#### What is being asked
Could you print exactly the lines of the listing below, starting at the line that has "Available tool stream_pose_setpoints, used" and ending at the line that has "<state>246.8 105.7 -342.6", and only those lines?

== == ==

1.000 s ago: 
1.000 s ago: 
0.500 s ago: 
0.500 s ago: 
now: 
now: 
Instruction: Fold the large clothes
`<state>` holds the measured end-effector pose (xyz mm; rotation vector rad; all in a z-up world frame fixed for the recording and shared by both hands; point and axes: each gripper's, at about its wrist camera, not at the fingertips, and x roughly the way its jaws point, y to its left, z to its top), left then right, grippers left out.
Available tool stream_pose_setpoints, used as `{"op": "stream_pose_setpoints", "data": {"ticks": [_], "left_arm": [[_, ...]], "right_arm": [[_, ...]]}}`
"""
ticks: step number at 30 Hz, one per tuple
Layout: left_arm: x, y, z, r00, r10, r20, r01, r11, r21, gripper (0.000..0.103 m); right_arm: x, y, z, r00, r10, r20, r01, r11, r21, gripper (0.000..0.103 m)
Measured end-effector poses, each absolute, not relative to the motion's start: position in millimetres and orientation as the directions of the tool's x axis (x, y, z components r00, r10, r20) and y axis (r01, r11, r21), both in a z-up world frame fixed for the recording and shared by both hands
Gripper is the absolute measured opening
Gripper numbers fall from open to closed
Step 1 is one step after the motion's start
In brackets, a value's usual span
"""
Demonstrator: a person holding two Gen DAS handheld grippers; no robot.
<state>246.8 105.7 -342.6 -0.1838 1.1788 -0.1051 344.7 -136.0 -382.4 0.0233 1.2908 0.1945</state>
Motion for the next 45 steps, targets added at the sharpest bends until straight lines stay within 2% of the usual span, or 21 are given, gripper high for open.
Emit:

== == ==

#### Response to this exercise
Available tool stream_pose_setpoints, used as `{"op": "stream_pose_setpoints", "data": {"ticks": [_], "left_arm": [[_, ...]], "right_arm": [[_, ...]]}}`
"""
ticks: step number at 30 Hz, one per tuple
Layout: left_arm: x, y, z, r00, r10, r20, r01, r11, r21, gripper (0.000..0.103 m); right_arm: x, y, z, r00, r10, r20, r01, r11, r21, gripper (0.000..0.103 m)
Measured end-effector poses, each absolute, not relative to the motion's start: position in millimetres and orientation as the directions of the tool's x axis (x, y, z components r00, r10, r20) and y axis (r01, r11, r21), both in a z-up world frame fixed for the recording and shared by both hands
Gripper is the absolute measured opening
Gripper numbers fall from open to closed
Step 1 is one step after the motion's start
In brackets, a value's usual span
"""
Demonstrator: a person holding two Gen DAS handheld grippers; no robot.
<state>246.8 105.7 -342.6 -0.1838 1.1788 -0.1051 344.7 -136.0 -382.4 0.0233 1.2908 0.1945</state>

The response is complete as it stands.